Agamben es uno de filósofos a los que nunca pude leer (que son la inmensa mayoría), pero tengo por él una simpatía reciente, del tiempo del covid, cuando se alzó contra el disparatado confinamiento que ordenaron las autoridades italianas y calificó la medida como un perfecto ejemplo del estado de excepción contemporáneo que denunció en sus obras. Se suponía que Agamben era un filósofo de izquierda y la izquierda salió a repudiarlo acusándolo de ser un negacionista y terraplanista que se había vuelto gagá. Así que, más allá de mi ignorancia sobre su obra en general, me puse a leer el librito y me pareció buenísimo. Desde el panteísmo que Agamben aprendió entre otros de Spinoza, Agamben recorre lo que las religiones tienen de ligero y de tolerante. Así, llega a decir que los Evangelios son en realidad una comedia, un relato simpático, que los teólogos cristianos tomaron por una tragedia y llenaron de dogmas.
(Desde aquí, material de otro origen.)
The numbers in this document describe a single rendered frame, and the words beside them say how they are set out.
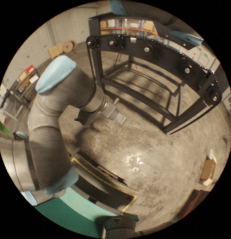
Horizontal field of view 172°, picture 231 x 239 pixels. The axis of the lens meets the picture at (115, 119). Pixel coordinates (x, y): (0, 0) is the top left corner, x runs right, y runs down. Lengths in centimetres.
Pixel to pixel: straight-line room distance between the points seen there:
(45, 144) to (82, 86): 13
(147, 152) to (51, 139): 100
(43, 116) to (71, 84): 9
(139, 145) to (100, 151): 49
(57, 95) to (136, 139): 96
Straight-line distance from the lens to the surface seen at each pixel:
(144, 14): 20
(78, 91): 16
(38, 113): 20
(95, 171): 68
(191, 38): 24
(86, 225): 59
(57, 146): 16
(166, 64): 67
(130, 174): 101
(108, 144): 97
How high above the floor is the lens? 96
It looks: 65 degrees down
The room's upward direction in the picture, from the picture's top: straight up
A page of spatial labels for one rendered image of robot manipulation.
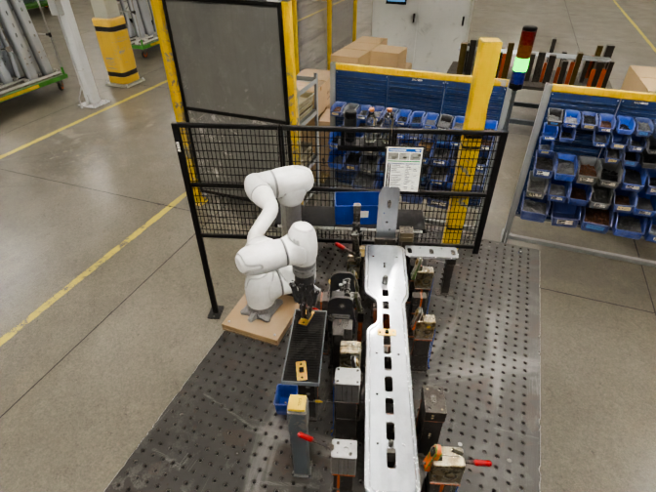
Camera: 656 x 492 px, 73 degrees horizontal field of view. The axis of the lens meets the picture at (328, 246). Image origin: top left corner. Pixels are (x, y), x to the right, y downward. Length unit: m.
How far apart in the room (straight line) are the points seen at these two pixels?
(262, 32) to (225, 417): 2.86
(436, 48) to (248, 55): 4.98
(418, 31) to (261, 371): 7.04
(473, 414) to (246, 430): 1.02
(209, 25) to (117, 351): 2.65
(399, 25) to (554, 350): 6.28
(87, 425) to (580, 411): 3.07
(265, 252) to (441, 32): 7.20
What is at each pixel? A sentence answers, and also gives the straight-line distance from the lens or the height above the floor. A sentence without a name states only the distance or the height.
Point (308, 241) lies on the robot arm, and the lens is 1.54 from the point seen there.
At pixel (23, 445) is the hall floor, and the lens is 3.41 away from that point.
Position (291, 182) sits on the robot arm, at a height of 1.54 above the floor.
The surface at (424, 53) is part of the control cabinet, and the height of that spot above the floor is 0.57.
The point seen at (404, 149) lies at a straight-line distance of 2.65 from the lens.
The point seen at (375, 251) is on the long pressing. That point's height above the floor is 1.00.
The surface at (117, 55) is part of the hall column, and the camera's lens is 9.18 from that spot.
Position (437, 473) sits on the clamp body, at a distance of 1.72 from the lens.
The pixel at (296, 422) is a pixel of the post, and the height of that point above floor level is 1.09.
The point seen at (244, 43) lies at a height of 1.67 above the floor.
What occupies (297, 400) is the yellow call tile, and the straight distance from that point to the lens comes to 1.65.
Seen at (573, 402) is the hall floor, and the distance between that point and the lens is 3.41.
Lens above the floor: 2.52
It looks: 37 degrees down
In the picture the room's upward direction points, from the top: straight up
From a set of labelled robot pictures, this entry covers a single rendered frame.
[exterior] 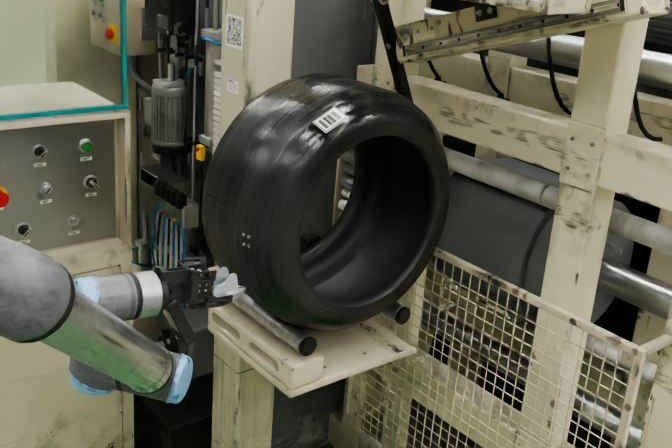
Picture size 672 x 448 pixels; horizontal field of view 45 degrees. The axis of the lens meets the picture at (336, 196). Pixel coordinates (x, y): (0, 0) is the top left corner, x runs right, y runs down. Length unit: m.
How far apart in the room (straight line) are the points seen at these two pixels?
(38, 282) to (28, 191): 1.13
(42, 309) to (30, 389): 1.29
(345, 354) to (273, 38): 0.76
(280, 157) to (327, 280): 0.54
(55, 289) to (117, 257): 1.21
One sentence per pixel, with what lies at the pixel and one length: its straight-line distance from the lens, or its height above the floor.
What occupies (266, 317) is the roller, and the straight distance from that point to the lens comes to 1.89.
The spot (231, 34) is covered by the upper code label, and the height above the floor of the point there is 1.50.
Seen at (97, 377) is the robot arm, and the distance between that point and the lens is 1.61.
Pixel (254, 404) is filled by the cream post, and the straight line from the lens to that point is 2.32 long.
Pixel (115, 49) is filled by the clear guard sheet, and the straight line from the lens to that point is 2.17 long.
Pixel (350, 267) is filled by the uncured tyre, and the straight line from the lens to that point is 2.08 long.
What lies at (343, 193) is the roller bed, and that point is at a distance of 2.35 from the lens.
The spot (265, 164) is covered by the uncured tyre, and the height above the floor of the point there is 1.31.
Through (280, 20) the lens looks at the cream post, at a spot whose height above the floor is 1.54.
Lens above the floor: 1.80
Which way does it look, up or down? 19 degrees down
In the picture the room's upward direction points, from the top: 4 degrees clockwise
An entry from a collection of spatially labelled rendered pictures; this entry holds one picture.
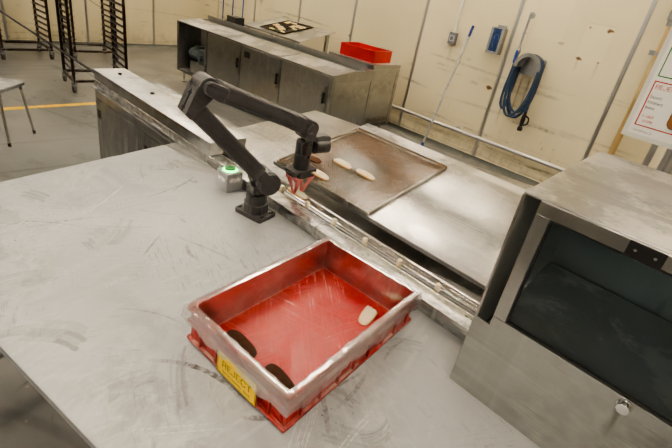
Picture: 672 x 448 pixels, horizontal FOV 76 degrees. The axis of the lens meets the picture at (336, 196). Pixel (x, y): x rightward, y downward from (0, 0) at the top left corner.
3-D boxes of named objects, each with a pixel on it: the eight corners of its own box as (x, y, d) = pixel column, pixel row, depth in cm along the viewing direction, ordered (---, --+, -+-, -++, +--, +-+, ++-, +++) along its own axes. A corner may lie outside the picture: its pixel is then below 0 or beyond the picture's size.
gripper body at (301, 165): (316, 173, 156) (319, 154, 153) (295, 178, 149) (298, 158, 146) (304, 166, 160) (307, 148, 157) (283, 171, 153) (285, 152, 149)
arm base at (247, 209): (233, 210, 150) (259, 224, 145) (235, 190, 147) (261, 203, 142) (251, 203, 157) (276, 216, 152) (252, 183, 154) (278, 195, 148)
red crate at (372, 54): (338, 53, 502) (340, 41, 496) (357, 53, 528) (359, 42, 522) (373, 63, 475) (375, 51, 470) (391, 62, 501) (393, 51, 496)
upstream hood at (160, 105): (94, 81, 251) (92, 66, 247) (125, 80, 263) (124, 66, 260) (209, 159, 179) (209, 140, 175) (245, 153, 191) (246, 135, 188)
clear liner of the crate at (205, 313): (179, 337, 96) (179, 303, 92) (323, 260, 131) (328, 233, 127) (282, 442, 78) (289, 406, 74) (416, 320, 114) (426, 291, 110)
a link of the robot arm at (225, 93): (188, 86, 123) (201, 97, 116) (196, 67, 122) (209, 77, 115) (301, 131, 153) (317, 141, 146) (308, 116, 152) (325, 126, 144)
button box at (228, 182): (214, 193, 166) (215, 167, 162) (231, 189, 172) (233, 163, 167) (226, 202, 162) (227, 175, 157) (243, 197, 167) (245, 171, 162)
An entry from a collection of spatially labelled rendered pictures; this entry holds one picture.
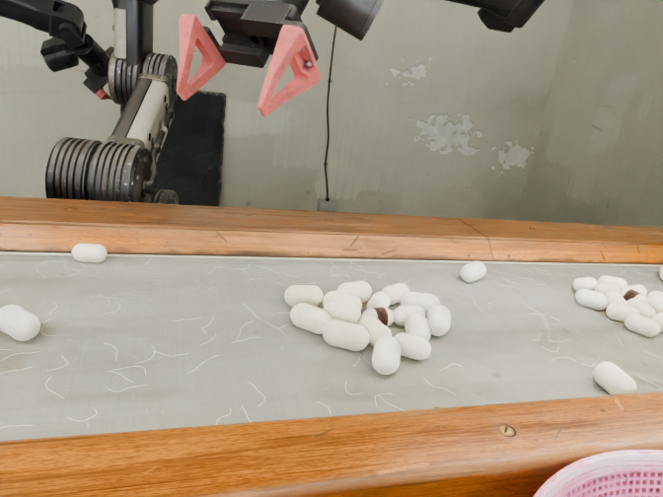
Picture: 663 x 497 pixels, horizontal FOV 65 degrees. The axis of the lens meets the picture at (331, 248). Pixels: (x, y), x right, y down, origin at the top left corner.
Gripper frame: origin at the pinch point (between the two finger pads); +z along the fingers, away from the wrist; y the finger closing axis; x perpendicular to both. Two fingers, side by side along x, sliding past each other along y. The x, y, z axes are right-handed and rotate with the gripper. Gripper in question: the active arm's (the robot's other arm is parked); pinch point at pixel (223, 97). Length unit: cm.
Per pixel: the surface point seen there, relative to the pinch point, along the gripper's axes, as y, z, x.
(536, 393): -34.0, 15.6, -7.9
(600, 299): -38.1, 0.9, -23.4
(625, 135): -46, -130, -172
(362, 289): -17.1, 11.3, -10.3
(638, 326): -41.8, 3.5, -21.1
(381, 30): 66, -142, -141
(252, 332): -12.0, 19.6, -3.1
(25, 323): -0.7, 25.7, 7.0
Los aforismos de Agamben son casi siempre paradójicos, tienen un agradable sabor a zen. Por ejemplo, dice que aprendió de Kafka “que hay salvación, pero no para nosotros; esto es, que nos salvamos solo cuando ya no nos importa salvarnos”. Agamben lleva la contradicción al corazón del ser. Este fragmento, por ejemplo, es hermoso y habla sin nombrarlo de Heidegger, a quien reconoce y refuta: “Aprendí de Lucrecio que los dioses viven en un intermundo, en un intersticio entre las cosas, que el buen dios no habita solo en el detalle, sino, ante todo, en el delgado pasaje que separa cada cosa de si misma. Y que el arte de vivir y de hacerse divinos implica la capacidad de habitar no solo la casa, sino el umbral, no el centro sino el margen: de interesarse, en suma, no en la santidad sino la aureola”. Lo mismo que éste (y muchos otros): “Si haces de la ficción tu única realidad, entonces encuentras la certeza, pero pierdes la esperanza”. Hay una palabra que no figura en Lo que he visto... y ésta es “libertad”. Pero no hay nada que vaya más de suyo en estos pensamientos que incluyen la declaración de que en París aprendió que la religión más intolerante es el laicismo.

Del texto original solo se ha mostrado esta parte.